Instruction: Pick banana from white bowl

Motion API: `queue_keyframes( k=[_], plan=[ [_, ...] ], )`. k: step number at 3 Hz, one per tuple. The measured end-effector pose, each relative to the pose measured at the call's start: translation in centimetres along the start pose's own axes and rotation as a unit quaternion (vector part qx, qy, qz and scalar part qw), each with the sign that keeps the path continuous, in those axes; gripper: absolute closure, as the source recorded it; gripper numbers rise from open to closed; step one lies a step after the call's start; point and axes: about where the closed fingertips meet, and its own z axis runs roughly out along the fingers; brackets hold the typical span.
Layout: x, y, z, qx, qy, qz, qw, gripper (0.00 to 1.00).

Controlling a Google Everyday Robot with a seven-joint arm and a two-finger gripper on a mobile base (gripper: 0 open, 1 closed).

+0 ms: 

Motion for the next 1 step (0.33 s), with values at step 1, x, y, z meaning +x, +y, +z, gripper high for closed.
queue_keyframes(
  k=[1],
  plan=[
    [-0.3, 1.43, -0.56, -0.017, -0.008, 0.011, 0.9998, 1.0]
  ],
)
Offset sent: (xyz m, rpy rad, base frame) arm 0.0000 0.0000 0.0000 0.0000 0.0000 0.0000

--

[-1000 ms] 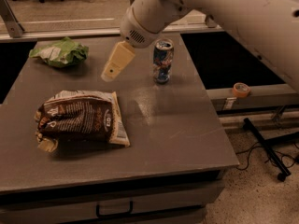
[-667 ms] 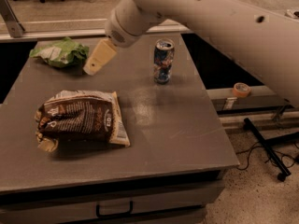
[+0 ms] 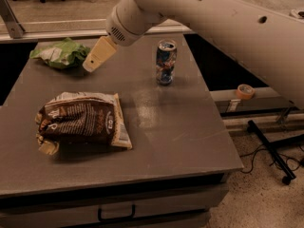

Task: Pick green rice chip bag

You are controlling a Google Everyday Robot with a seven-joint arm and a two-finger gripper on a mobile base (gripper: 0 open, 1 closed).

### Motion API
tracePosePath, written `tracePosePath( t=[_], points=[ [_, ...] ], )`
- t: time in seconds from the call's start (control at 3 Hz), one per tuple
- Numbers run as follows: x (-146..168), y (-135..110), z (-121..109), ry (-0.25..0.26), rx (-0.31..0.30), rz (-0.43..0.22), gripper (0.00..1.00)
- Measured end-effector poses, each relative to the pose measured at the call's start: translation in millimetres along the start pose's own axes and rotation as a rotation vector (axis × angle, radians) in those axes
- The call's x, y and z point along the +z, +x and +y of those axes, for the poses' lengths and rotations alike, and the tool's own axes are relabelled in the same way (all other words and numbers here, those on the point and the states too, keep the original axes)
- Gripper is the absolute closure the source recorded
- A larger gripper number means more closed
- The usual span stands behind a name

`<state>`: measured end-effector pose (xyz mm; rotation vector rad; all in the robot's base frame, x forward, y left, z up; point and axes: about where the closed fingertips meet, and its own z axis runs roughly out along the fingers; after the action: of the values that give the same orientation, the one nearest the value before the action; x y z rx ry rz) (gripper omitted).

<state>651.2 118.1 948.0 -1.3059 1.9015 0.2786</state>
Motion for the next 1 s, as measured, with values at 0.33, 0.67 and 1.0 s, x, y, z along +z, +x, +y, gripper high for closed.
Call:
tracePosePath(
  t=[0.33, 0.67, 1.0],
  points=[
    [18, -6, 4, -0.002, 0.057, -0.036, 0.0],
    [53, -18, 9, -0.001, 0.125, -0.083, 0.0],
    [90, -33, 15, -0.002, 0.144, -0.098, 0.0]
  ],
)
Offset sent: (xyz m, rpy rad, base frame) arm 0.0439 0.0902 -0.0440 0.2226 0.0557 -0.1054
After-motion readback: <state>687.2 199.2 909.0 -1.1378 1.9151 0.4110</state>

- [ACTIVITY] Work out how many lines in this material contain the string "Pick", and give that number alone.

- [RESPONSE AREA] 2